Exercise goal
Only one span of the material below is wanted. Output it exactly, from the line with "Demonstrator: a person" through the line with "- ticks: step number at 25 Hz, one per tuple", without any pictures.

Supplied data
══════════════════════════════
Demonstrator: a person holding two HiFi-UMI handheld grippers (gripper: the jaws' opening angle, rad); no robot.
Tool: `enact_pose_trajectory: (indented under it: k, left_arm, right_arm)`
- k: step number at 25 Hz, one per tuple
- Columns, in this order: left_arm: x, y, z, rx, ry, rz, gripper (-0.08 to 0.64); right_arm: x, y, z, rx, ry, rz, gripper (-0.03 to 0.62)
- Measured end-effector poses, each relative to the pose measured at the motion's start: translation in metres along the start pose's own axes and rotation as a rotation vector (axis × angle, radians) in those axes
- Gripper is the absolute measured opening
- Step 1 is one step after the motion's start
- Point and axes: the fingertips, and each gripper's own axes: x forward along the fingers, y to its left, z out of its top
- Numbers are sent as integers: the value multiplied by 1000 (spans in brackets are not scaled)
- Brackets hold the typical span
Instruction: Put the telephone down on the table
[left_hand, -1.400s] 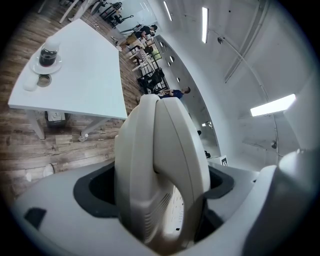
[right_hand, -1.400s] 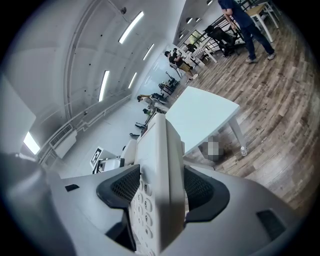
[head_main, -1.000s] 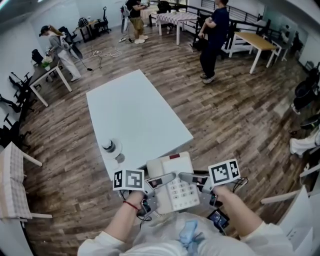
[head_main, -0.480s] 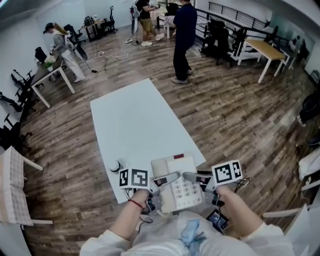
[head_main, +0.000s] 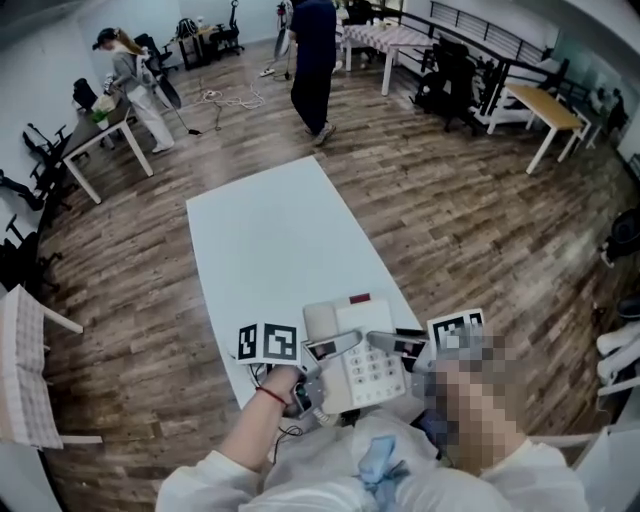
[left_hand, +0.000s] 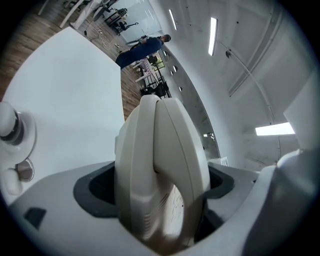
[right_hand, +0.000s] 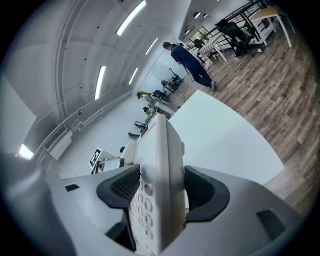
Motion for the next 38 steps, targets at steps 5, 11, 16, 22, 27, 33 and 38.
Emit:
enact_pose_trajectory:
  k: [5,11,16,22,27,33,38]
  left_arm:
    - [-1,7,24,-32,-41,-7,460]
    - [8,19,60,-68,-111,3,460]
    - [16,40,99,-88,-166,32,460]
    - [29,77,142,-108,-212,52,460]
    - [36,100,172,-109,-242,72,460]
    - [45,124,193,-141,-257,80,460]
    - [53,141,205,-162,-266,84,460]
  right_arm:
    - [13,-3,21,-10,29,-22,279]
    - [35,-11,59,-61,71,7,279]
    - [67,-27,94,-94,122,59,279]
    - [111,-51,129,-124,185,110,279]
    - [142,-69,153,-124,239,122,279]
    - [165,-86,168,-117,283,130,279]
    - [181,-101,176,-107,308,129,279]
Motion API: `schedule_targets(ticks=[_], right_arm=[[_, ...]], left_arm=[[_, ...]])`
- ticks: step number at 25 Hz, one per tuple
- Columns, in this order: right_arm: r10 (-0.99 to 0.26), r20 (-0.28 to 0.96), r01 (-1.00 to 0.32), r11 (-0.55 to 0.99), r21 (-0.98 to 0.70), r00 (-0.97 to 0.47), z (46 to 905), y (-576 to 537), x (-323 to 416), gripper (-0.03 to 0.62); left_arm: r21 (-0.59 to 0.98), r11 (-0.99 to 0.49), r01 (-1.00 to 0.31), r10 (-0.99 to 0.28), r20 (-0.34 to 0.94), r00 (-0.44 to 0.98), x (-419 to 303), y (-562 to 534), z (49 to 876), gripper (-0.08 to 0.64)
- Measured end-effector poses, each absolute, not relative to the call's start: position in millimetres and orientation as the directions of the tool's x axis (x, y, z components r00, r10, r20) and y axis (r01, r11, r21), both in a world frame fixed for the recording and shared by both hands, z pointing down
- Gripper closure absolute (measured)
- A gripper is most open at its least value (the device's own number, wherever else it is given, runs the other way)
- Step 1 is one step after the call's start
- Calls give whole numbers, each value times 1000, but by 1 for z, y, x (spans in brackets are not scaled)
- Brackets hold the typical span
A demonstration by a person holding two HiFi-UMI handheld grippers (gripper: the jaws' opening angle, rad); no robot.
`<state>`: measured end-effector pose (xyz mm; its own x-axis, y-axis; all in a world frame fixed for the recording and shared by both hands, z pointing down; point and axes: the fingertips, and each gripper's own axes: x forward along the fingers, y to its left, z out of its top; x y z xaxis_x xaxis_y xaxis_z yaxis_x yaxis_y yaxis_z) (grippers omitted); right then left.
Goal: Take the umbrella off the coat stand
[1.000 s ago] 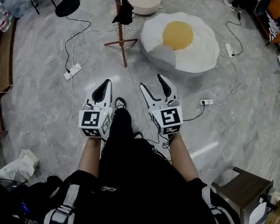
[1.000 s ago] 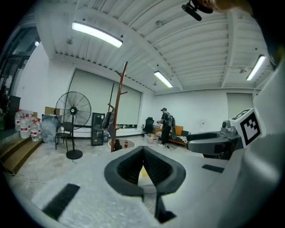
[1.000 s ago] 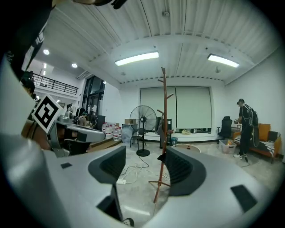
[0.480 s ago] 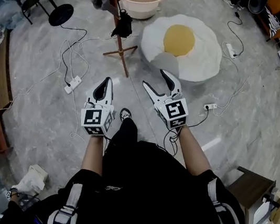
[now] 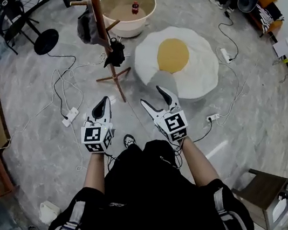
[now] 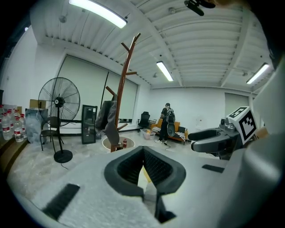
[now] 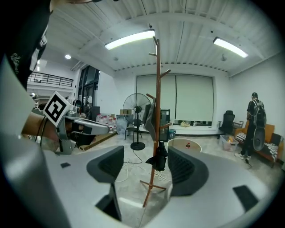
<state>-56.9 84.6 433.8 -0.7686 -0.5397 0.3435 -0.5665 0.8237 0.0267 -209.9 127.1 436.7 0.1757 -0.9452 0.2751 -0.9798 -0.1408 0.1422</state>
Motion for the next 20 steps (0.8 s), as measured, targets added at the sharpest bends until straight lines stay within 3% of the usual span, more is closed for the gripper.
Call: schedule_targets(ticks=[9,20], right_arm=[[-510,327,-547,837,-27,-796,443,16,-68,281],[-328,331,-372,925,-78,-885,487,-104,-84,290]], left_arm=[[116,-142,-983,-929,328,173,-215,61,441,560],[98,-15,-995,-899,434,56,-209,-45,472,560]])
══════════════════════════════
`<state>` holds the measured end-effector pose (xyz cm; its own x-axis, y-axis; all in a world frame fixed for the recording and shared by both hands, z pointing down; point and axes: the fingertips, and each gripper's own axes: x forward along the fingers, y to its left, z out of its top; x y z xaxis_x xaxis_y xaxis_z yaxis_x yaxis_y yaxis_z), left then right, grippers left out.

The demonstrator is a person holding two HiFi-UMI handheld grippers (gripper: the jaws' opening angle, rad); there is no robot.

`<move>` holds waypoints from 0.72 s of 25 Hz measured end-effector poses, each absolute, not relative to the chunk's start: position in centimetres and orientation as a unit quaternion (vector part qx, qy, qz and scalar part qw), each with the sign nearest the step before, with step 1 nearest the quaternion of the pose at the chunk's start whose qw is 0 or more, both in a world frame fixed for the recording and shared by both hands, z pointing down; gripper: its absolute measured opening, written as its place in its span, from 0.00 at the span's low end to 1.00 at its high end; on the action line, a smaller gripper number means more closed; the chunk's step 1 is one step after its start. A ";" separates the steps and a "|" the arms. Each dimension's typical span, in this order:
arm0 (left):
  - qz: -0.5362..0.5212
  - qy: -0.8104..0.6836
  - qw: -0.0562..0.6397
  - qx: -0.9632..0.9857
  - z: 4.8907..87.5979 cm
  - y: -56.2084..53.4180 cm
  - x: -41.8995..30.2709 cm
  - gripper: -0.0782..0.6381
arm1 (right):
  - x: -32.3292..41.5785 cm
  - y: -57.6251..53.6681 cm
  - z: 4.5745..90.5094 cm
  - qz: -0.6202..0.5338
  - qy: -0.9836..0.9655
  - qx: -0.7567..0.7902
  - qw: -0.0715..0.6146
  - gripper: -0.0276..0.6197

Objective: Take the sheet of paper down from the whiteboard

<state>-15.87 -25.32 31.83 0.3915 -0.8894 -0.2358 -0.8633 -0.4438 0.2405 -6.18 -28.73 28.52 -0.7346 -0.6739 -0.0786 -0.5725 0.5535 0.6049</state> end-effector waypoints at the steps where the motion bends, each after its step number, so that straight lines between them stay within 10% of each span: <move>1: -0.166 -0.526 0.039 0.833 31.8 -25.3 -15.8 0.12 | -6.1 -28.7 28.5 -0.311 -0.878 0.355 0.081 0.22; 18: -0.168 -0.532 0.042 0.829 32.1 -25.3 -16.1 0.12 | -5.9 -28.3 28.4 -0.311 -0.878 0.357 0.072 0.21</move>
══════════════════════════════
Answer to this exercise
Demonstrator: a person holding two HiFi-UMI handheld grippers (gripper: the jaws' opening angle, rad); no robot.
Tool: `enact_pose_trajectory: (indented under it: k, left_arm, right_arm)`
- k: step number at 25 Hz, one per tuple
- Columns, in this order: left_arm: x, y, z, rx, ry, rz, gripper (-0.08 to 0.64); right_arm: x, y, z, rx, ry, rz, gripper (-0.03 to 0.62)
- Measured end-effector poses, each relative to the pose measured at the motion's start: translation in metres along the start pose's own axes and rotation as a rotation vector (axis × angle, radians) in those axes
- Gripper is the absolute measured opening
- Step 1 is one step after the motion's start
- Point and axes: the fingertips, and each gripper's own axes: x forward along the fingers, y to its left, z out of its top
- Numbers are sent as integers: the value multiplied by 1000 (spans in brackets are not scaled)
- Brackets hold the typical span
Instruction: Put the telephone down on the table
[left_hand, -1.400s] 
[right_hand, -1.400s] 
[head_main, -1.000s] 
[head_main, -0.480s] 
[head_main, +0.000s] 
[left_hand, +0.000s] 
[right_hand, +0.000s] 
Motion for the next 38 steps, targets at steps 5, 11, 16, 22, 27, 33 and 38.
Emit:
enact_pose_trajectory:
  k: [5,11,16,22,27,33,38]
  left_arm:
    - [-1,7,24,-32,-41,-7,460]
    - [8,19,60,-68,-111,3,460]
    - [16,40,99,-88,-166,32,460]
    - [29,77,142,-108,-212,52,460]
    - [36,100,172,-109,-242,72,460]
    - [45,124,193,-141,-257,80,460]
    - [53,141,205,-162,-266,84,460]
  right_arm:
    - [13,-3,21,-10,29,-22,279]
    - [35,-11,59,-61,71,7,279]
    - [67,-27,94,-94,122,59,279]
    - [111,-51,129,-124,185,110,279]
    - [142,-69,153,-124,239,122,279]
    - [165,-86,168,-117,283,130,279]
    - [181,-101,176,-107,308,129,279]
Motion API: `schedule_targets(ticks=[_], right_arm=[[_, ...]], left_arm=[[_, ...]])`
- ticks: step number at 25 Hz, one per tuple

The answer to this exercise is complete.